Required action
Go through the data below and count every line that has the word "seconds". Return only the count.

Stored entries

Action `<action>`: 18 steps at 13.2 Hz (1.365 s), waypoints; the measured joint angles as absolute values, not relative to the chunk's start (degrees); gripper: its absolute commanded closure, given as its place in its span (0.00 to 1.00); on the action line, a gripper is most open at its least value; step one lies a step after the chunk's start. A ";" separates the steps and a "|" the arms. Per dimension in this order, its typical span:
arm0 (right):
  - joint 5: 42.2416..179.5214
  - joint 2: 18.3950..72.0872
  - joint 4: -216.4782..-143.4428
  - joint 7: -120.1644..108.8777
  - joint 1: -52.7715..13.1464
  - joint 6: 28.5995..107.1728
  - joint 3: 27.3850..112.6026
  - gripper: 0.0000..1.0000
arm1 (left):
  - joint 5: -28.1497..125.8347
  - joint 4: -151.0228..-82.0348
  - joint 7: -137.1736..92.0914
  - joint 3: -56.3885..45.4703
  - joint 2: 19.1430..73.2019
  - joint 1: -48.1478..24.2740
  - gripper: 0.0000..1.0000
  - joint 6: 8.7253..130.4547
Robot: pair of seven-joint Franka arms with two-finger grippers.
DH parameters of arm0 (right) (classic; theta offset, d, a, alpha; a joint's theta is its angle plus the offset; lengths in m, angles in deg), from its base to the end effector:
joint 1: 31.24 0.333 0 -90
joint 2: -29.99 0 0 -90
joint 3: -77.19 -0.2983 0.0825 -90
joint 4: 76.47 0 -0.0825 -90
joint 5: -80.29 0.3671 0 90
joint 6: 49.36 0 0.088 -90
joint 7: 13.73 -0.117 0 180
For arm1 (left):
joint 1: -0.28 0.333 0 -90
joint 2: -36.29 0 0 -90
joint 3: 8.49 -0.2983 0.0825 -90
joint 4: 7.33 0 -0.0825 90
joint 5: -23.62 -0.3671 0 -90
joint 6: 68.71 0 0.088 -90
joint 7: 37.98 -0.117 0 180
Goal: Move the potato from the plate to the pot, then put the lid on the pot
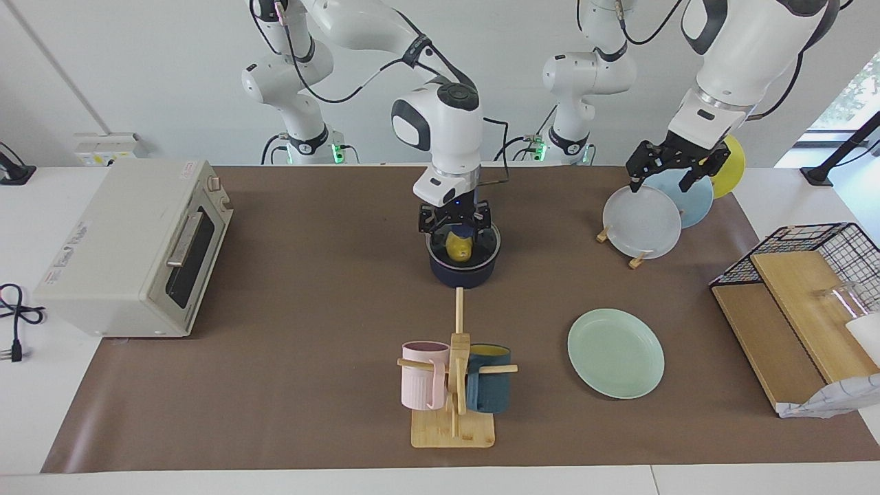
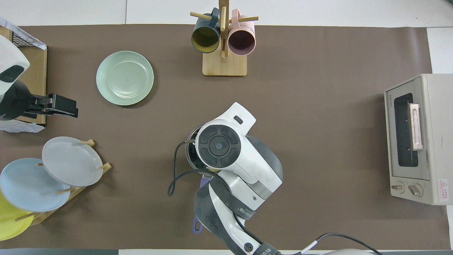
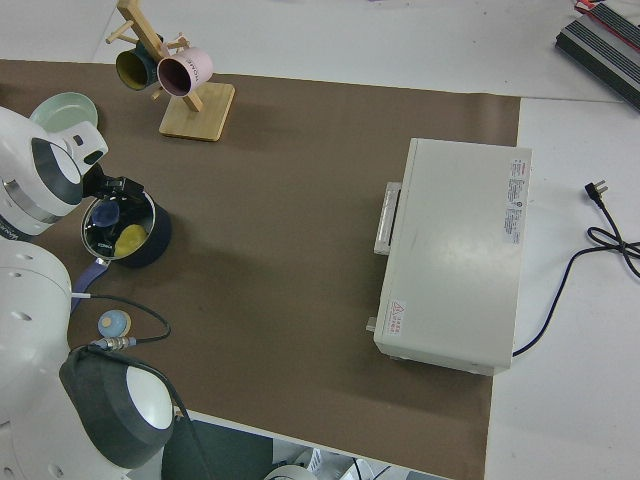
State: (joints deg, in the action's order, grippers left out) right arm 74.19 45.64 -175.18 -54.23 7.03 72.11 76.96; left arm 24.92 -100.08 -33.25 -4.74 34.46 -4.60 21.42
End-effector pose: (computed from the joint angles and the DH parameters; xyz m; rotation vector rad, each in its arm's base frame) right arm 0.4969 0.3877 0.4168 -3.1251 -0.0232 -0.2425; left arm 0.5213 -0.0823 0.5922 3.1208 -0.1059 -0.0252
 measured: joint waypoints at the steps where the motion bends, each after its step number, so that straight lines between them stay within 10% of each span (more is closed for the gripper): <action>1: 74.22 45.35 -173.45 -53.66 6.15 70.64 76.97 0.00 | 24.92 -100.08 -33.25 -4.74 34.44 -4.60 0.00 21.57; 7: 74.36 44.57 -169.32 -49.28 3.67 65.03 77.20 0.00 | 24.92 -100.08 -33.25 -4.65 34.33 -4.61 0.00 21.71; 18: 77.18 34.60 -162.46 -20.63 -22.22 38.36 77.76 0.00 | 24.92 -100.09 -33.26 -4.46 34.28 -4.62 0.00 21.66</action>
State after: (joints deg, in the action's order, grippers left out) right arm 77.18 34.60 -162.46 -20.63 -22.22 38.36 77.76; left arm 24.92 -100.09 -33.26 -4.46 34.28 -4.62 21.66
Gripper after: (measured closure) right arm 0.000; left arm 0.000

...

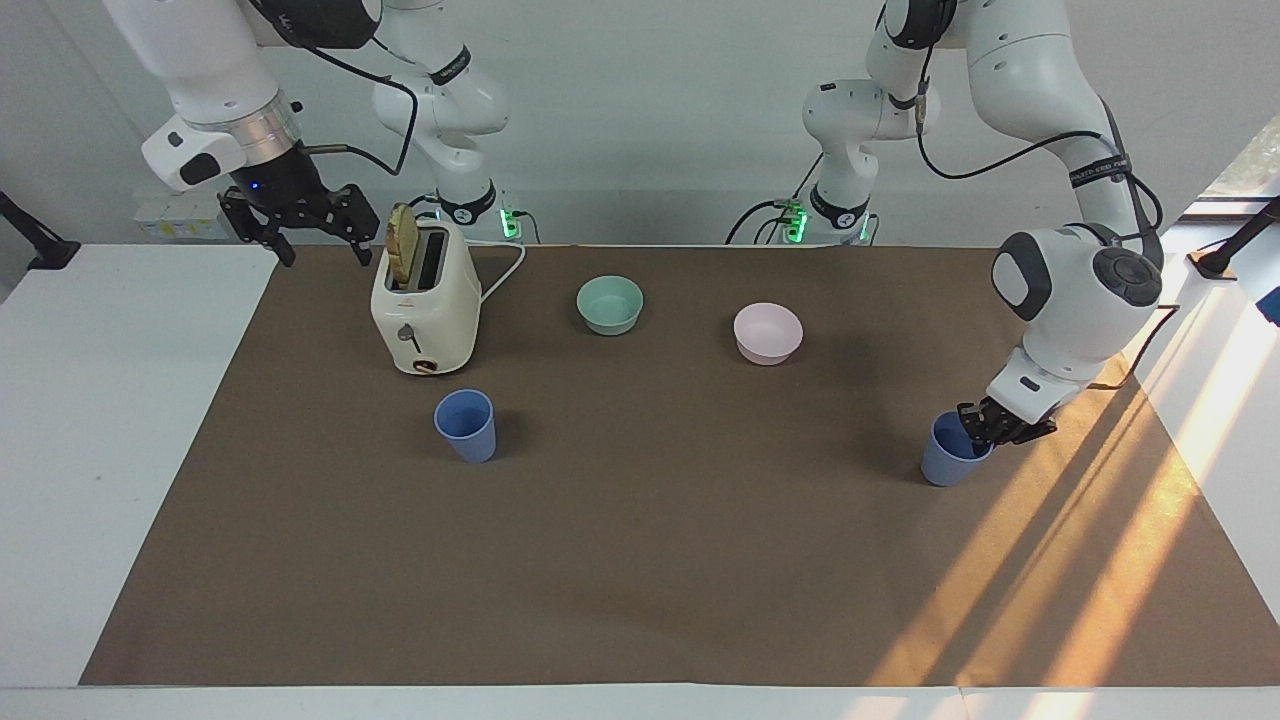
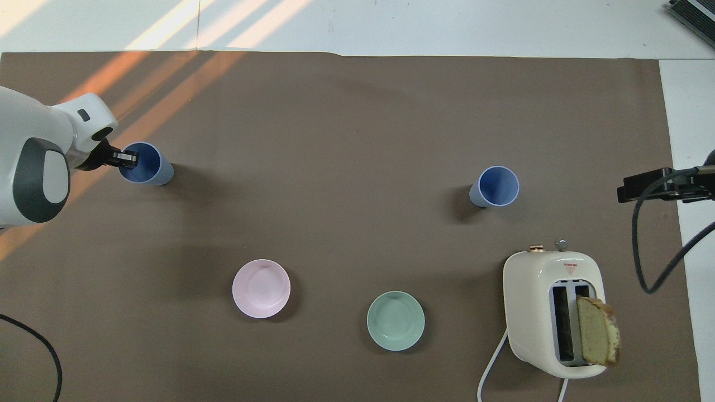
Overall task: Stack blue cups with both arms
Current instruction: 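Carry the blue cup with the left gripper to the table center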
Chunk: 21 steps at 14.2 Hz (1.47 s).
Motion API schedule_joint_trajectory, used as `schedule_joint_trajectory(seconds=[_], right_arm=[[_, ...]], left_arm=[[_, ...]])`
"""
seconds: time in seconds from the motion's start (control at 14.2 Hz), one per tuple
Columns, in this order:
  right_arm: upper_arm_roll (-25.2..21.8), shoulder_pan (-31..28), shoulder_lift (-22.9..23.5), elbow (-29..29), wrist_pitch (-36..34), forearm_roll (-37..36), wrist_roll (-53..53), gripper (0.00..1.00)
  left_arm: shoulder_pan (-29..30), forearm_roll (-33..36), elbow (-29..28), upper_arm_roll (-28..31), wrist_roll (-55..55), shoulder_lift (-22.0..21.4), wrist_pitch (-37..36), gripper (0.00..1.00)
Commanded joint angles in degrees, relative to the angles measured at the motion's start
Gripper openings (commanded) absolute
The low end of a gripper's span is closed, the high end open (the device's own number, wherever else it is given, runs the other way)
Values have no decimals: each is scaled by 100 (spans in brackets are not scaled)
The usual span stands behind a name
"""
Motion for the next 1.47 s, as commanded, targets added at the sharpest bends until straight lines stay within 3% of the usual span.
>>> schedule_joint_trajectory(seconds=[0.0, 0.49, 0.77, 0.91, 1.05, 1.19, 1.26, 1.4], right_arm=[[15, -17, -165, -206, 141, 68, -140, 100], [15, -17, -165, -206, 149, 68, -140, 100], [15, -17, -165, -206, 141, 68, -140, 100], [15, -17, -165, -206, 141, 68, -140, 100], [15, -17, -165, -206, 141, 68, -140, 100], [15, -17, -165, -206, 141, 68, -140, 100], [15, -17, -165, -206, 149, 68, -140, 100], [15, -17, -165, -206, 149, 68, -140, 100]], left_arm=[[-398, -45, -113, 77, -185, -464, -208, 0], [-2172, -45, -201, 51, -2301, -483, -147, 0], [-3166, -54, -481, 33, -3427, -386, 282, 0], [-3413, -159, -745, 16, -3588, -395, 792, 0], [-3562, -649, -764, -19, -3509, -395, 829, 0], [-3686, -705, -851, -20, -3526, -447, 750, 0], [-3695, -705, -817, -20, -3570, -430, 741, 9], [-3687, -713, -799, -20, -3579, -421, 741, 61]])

Your solution
3